_Excerpted records_:
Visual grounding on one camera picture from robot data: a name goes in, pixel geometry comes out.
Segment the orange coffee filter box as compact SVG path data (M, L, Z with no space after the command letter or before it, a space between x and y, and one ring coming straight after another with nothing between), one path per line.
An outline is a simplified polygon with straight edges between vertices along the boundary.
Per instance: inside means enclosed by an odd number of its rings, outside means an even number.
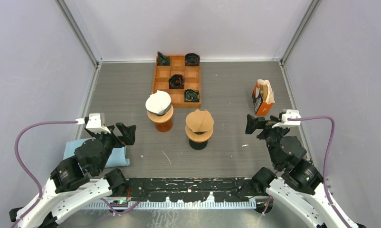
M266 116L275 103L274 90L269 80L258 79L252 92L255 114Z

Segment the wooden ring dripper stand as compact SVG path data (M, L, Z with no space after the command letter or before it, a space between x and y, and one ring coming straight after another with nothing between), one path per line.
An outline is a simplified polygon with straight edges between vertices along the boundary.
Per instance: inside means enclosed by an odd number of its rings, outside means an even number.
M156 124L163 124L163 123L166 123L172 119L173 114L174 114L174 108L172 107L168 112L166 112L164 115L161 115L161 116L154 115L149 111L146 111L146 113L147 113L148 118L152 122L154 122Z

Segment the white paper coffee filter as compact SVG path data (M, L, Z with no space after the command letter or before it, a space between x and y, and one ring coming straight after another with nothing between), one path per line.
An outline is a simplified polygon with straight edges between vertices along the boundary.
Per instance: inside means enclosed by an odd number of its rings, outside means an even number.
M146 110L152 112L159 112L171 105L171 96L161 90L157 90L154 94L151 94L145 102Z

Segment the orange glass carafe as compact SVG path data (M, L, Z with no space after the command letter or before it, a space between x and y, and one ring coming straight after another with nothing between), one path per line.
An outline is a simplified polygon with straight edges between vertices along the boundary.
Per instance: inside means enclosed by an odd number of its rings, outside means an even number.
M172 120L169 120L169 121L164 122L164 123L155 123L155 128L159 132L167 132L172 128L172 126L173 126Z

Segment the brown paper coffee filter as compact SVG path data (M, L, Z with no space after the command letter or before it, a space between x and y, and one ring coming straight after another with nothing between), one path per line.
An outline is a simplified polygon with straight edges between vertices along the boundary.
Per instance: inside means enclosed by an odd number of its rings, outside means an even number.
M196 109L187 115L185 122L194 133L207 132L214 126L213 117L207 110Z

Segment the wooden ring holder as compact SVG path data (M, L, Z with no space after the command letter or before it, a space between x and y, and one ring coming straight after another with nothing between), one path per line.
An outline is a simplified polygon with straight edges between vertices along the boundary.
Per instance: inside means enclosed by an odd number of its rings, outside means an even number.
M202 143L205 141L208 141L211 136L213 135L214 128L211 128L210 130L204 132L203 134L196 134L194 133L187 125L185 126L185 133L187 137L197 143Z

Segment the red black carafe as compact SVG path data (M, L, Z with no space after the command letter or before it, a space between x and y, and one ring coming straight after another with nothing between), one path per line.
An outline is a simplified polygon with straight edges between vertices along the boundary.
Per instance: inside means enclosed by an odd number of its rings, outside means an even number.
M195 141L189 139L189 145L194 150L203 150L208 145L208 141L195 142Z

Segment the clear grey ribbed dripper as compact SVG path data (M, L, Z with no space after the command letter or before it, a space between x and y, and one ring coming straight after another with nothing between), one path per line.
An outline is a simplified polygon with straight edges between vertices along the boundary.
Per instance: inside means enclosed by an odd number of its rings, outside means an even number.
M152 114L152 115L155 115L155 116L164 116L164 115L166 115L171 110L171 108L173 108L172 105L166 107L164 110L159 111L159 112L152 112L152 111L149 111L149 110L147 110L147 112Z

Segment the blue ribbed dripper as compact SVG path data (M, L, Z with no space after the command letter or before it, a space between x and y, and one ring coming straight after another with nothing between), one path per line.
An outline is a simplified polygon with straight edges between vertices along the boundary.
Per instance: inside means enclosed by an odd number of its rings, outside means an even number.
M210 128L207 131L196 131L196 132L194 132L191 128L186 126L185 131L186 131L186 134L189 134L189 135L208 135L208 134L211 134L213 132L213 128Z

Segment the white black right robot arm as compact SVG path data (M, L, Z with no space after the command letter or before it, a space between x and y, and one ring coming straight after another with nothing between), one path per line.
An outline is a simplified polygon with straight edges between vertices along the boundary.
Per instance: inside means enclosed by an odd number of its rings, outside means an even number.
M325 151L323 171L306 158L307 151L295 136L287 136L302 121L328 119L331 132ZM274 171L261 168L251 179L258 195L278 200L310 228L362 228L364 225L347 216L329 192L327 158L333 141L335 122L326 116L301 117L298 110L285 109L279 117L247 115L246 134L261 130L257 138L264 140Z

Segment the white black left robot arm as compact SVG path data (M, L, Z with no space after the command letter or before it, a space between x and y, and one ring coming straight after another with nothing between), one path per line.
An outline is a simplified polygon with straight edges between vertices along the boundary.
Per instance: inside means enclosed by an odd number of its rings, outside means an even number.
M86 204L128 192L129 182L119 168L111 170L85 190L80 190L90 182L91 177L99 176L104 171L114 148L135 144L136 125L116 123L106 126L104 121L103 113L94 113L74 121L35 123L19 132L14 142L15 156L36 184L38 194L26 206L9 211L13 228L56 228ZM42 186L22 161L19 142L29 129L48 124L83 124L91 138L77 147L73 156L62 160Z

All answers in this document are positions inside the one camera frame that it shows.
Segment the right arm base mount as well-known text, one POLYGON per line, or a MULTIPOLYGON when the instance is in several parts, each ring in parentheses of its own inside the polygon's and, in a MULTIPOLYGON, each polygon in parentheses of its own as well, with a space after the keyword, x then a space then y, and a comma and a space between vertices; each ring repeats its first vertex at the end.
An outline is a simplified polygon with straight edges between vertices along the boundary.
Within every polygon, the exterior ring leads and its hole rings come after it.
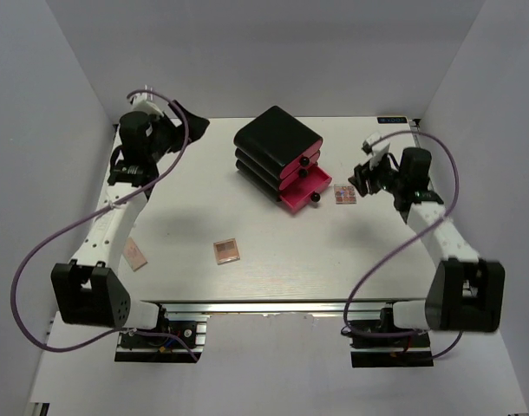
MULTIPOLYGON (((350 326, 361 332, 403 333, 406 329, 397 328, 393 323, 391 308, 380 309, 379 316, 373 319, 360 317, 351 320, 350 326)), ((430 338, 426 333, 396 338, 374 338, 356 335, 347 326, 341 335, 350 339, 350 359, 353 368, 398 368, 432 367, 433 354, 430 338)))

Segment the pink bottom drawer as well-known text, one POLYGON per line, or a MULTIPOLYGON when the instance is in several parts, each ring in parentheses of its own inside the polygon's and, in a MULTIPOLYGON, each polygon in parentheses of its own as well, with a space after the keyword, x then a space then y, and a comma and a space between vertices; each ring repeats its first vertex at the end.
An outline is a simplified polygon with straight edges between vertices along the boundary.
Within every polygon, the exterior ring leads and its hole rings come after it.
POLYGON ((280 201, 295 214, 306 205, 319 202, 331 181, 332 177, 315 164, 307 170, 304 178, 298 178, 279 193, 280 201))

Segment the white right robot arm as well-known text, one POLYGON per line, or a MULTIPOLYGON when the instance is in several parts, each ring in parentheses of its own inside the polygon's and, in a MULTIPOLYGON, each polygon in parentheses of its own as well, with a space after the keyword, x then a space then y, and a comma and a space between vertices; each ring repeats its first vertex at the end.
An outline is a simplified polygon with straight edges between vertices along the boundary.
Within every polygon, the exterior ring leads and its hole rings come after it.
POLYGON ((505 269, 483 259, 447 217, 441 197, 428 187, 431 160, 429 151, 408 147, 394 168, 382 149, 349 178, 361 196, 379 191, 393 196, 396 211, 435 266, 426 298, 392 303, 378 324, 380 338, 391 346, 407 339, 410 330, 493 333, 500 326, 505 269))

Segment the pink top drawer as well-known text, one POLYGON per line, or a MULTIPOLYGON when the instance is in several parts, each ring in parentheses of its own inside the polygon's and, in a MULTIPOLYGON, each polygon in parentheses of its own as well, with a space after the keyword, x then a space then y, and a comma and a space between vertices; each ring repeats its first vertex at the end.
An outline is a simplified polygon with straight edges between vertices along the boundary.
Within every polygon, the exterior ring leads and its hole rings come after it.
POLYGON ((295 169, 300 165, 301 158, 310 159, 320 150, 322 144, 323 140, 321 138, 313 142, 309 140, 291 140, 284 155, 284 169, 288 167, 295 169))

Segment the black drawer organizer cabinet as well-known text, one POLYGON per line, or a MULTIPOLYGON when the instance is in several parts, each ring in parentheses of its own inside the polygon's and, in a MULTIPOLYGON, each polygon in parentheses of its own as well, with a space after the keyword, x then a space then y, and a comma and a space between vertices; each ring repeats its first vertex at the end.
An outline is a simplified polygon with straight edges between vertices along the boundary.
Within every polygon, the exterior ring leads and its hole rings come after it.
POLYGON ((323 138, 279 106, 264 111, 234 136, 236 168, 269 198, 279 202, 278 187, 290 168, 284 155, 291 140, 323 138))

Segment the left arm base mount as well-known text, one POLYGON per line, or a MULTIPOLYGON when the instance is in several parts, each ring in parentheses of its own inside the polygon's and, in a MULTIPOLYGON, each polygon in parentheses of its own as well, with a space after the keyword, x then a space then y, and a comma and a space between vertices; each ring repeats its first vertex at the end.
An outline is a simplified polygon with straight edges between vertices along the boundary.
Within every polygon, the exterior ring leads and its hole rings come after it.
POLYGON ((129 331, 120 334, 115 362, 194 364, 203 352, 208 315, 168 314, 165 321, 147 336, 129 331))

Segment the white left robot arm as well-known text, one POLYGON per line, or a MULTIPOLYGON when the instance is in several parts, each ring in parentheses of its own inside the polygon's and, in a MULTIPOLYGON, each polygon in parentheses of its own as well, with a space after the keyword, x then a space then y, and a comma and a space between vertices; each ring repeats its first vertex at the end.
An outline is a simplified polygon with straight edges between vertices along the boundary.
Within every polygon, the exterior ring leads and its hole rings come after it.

_Problem_:
Wherever "carafe" appears in the listing, report the line it is on.

_Exercise output_:
Segment the orange glass carafe as compact SVG path data (M, L, Z with no space after the command letter or before it, a space between x and y, and one ring coming straight after another with nothing between), one path per line.
Segment the red black carafe as compact SVG path data (M, L, Z with no space after the command letter or before it, a space between x and y, and one ring coming straight after another with nothing between), one path per line.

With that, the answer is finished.